Chiariamo subito un concetto, che dovrebbe essere noto, ma non lo è affatto qui da noi. Le elezioni presidenziali americane quest'anno offrono ancora una volta l'immagine di quanto solidi siano la democrazia Usa e i valori liberali che la sostengono. Si sono tenute, fin dai tempi della fondazione regolarmente ogni quattro anni, senza alcuna sospensione, né durante la Guerra civile, né durante la Seconda guerra mondiale; il sistema elettorale è intatto dopo oltre due secoli di vita dell'Unione; le elezioni presidenziali sono lo specchio del patriottismo, che si compie al meglio nell'election day. Il presidente, proprio per queste ragioni, è degno di rispetto anche quando lo si critica. Tuttavia un presidente fesso può capitare anche a loro, un esempio per tutti è Jimmy Carter, che non distingueva una nocciolina da un ayatollah, non a caso lo hanno sostituito rapidamente, non a caso ha vinto il Nobel per la pace.

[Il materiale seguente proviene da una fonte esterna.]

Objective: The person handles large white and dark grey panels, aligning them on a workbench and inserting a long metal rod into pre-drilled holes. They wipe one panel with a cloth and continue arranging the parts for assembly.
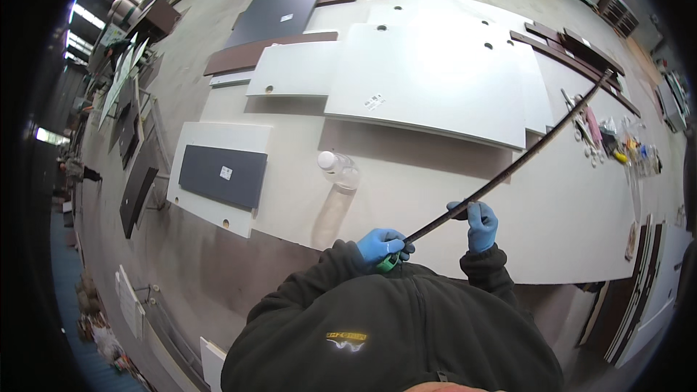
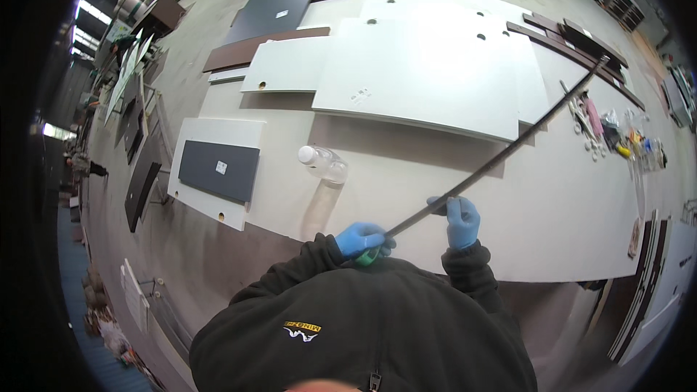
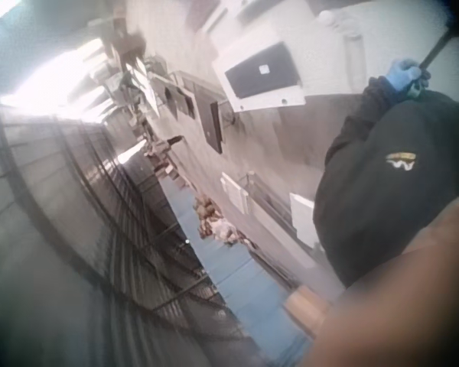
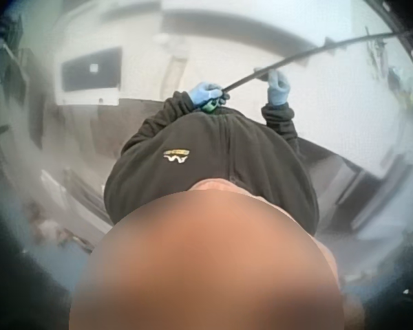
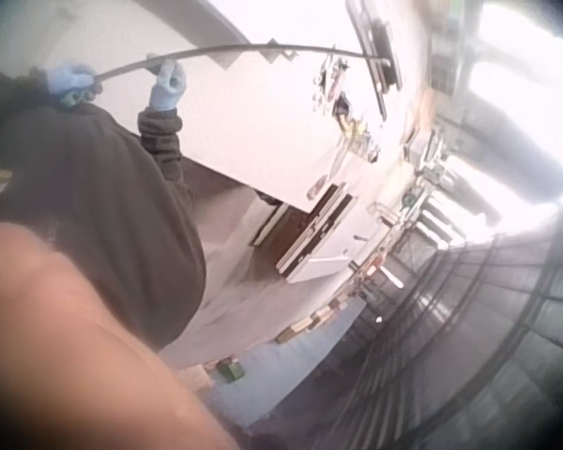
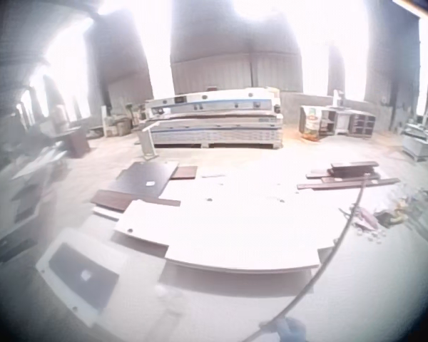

Sicurezza nazionale e politica estera gli erano e gli restano sconosciute, proprio come succede oggi al rutilante santino d'Europa, il candidato democratico, Barack Obama. La retorica untuosa del nero che tutti riscatta non mi convince, Obama è il candidato perché il Partito democratico è tornato in preda alle abituali convulsioni radicali, alle sparate di Nancy Pelosi, e ha dichiarato guerra nelle persone dei superdelegati a Hillary Clinton. È un vizio antico, dal quale riuscì a curarlo Bill Clinton, riportando tutti al centro e facendo fuori i sindacati. Certo, il senatore dell'Illinois è bello a vedersi, al pari della moglie, e parla come i bigliettini dei Baci Perugina, ma nei prossimi mesi uno straccio di programma decente dovrà produrlo, non basterà più la carta dell'uomo giovane contro la donna in età, figuratevi, per un Paese che elesse Ronald Reagan, quella del giovane contro l'anziano.
Sulla serietà di un candidato che ha nell'armadio la scomoda fotografia di una nonna keniota, tenuta nascosta in favore di quella bianca, finché non è diventata utile, ma anche il libro del Corano, frutto di studi in una madrassa, scuola coranica, voluti dal patrigno, mi limito per ora a citare la mutazione improvvisa delle visioni di politica estera che gli erano servite per vincere le primarie, ma non hanno le stesse probabilità di successo nelle elezioni di novembre. In un discorso tenuto mercoledì di fronte all'American-Israel public affairs committee, Obama ha esplicitamente parlato dell'eventualità della soluzione militare contro l'Iran, una svolta nelle parole del candidato che aveva sempre sostenuto la strategia del dialogo con il regime iraniano, non escludendo addirittura un incontro diretto e secondo lui risolutivo con Ahmadinejad.
Iran e Irak saranno al centro da qui a novembre dello scontro tra i due candidati alla Casa Bianca, e sono pronta a scommettere su una rapida revisione anche delle posizioni sull'Irak. Il «surge», l'aumento di truppe sul campo richiesto da John McCain, ma anche da un senatore democratico moderato come Joseph Lieberman, e ordinato dal presidente Bush, vituperato da Obama e company, quello del grande generale David Petraeus, ha portato a una drastica diminuzione della violenza nel Paese, alla cacciata di Al Qaida e alla neutralizzazione delle fazioni più ostili. L'Irak si è trasformato in un'inattesa arma per i repubblicani, altro che ritiro dei soldati come leva della vittoria.
John McCain sa così bene che il suo sfidante ha molti anni di meno di lui, ma anche molte idee perdenti in più, che ha proposto a Obama 10 dibattiti in 10 settimane, a partire dal 12 giugno, con la formula del «town hall meeting», un'assemblea dove il pubblico fa liberamente domande. Vedrete allora che fine farà il santino pacifista d'Europa.